*Exercise aim*
Please transcribe the line with "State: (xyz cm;" and the lines after it through the end of the listing below, keeping both ends and nothing more.

┌──

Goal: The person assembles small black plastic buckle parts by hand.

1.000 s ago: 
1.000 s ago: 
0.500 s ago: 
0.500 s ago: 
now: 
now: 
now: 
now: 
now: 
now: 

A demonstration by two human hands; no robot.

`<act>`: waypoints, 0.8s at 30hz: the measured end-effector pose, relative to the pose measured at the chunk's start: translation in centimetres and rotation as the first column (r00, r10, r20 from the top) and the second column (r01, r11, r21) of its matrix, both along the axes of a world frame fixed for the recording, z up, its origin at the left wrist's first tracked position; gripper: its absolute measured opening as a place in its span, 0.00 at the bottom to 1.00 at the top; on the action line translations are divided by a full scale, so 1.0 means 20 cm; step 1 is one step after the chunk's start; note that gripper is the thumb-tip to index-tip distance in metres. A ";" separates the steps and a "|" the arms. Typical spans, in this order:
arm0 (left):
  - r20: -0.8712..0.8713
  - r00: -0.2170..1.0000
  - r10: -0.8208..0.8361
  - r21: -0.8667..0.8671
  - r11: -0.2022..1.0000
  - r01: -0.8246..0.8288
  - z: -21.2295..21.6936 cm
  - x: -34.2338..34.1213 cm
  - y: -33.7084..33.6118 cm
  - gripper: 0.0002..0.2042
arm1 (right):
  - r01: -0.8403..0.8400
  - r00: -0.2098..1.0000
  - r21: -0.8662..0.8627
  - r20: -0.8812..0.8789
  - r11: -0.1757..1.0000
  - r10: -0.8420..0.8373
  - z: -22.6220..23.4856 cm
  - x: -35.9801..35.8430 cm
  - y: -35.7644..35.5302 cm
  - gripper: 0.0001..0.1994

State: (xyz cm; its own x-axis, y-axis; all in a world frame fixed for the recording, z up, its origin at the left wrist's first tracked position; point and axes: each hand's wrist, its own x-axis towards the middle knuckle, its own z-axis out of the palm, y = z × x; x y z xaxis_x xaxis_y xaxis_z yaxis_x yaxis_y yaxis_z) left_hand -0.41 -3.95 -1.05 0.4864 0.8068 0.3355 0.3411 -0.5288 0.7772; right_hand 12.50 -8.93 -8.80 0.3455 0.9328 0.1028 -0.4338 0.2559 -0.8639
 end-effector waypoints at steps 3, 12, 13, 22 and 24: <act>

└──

*Solution to the exercise*
State: (xyz cm; its own x-axis, y-axis; all in a world frame fixed for the recording, z up, its origin at the left wrist's first tracked position; point and axes: each hand's wrist, its own x-axis towards the middle knuckle, its own z-axis out of the palm, y = z × x; x y z xaxis_x xaxis_y xaxis_z yaxis_x yaxis_y yaxis_z) left_hand -0.41 -3.95 -1.05 0.4864 0.8068 0.3355 0.3411 -0.5288 0.7772; right_hand 12.50 -8.93 -8.80 0.3455 0.9328 0.1028 -0.4338 0.2559 -0.8639
 end-effector waypoints at steps 3, 12, 13, 22 and 24: <act>

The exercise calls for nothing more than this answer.